◆ WHAT IS NEEDED:
Leaving out all pictures, copy the lines below exactly, from the line with "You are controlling" to the last line, both ends included.

[[ STORED DATA, beginning ]]

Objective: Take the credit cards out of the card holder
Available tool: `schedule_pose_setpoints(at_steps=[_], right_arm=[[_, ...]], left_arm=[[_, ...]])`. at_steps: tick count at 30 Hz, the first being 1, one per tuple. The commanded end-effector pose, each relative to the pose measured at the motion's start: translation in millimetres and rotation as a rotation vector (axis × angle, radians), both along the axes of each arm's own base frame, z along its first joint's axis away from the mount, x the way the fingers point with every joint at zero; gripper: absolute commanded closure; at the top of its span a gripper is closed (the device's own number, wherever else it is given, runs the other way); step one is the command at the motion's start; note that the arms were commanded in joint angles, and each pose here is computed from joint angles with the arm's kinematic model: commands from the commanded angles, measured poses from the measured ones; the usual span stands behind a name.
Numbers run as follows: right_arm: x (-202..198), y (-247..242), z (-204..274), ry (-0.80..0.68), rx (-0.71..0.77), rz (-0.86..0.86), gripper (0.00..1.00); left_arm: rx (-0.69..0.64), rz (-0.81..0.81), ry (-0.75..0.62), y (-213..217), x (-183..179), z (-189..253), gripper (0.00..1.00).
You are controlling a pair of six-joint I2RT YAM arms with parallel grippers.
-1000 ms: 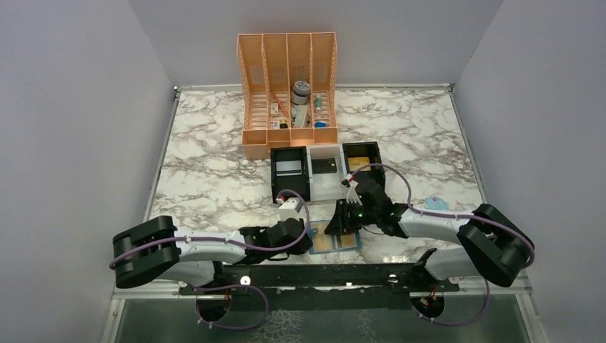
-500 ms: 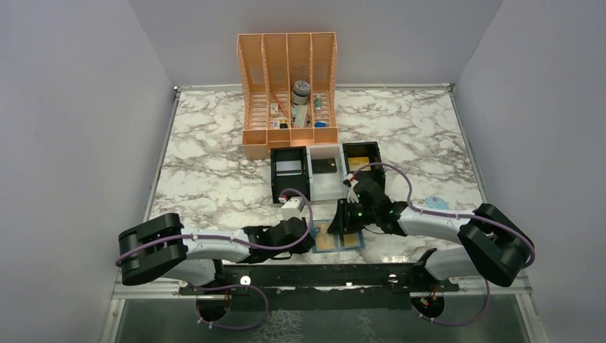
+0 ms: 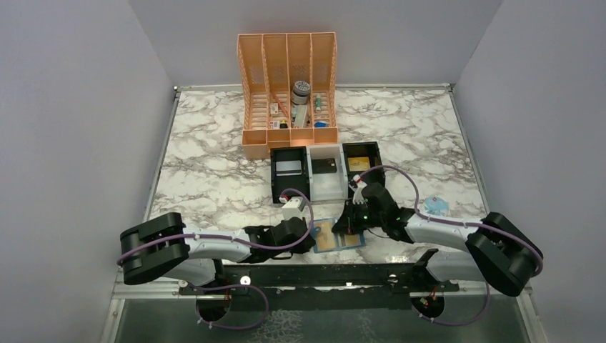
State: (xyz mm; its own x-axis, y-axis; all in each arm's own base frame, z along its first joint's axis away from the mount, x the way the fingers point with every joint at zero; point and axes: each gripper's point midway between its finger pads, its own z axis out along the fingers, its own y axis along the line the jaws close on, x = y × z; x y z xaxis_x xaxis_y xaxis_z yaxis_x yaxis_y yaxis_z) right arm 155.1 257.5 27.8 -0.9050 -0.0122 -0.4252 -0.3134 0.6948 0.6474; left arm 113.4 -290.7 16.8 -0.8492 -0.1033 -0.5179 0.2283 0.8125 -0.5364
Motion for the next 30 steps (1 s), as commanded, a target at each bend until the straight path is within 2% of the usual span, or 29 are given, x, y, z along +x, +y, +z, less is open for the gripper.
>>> schedule_pose_setpoints(at_steps=[1,19,24,30], right_arm=[[-4.1,11.1,25.5,-0.065,0.110,0.038,0.99],[3.3,-3.6,17.3,-0.083,0.030,-0.017,0.99],[-2.3,6.8,18.7,-0.056,0.061,0.045,0.91],[-7.2,13.7,22.2,-0.053,0.102,0.092,0.81]], left_arm=[[0.131,0.001,0.027,29.5,-9.4,-29.1,1.00],[0.120,0.052,-0.004,48.0,-6.0,-16.8,1.00],[0.109,0.033,-0.004,43.8,-7.3,-10.3,0.78],[0.025,0.027,-0.026,35.7,-6.6,11.8,0.49]])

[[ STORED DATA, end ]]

◆ EXERCISE ANSWER:
You are controlling a pair of six-joint I2RT YAM arms with parallel grippers.
-1000 ms: 
-500 ms: 
+0 ms: 
State: (xyz mm; its own x-axis, y-axis; all in each arm's own base frame, z along its first joint's axis away from the mount, x the way the fingers point with every joint at zero; point and axes: each gripper's point midway between its finger pads, its own z axis out along the fingers, its own y axis along the line the jaws close on, x = y × z; x y z xaxis_x xaxis_y xaxis_z yaxis_x yaxis_y yaxis_z) right arm 155.1 257.5 27.8 -0.9050 -0.0122 -0.4252 -0.3134 0.6948 0.6474; left arm 113.4 -290.7 16.8 -0.8492 -0.1033 -0.5179 0.2283 0.8125 -0.5364
Motion for the next 30 steps (1 s), as commanded, a target at each bend until the straight path is within 2% of the usual span, or 29 are given, x, y, z along +x, +y, +z, less is open for the gripper.
>>> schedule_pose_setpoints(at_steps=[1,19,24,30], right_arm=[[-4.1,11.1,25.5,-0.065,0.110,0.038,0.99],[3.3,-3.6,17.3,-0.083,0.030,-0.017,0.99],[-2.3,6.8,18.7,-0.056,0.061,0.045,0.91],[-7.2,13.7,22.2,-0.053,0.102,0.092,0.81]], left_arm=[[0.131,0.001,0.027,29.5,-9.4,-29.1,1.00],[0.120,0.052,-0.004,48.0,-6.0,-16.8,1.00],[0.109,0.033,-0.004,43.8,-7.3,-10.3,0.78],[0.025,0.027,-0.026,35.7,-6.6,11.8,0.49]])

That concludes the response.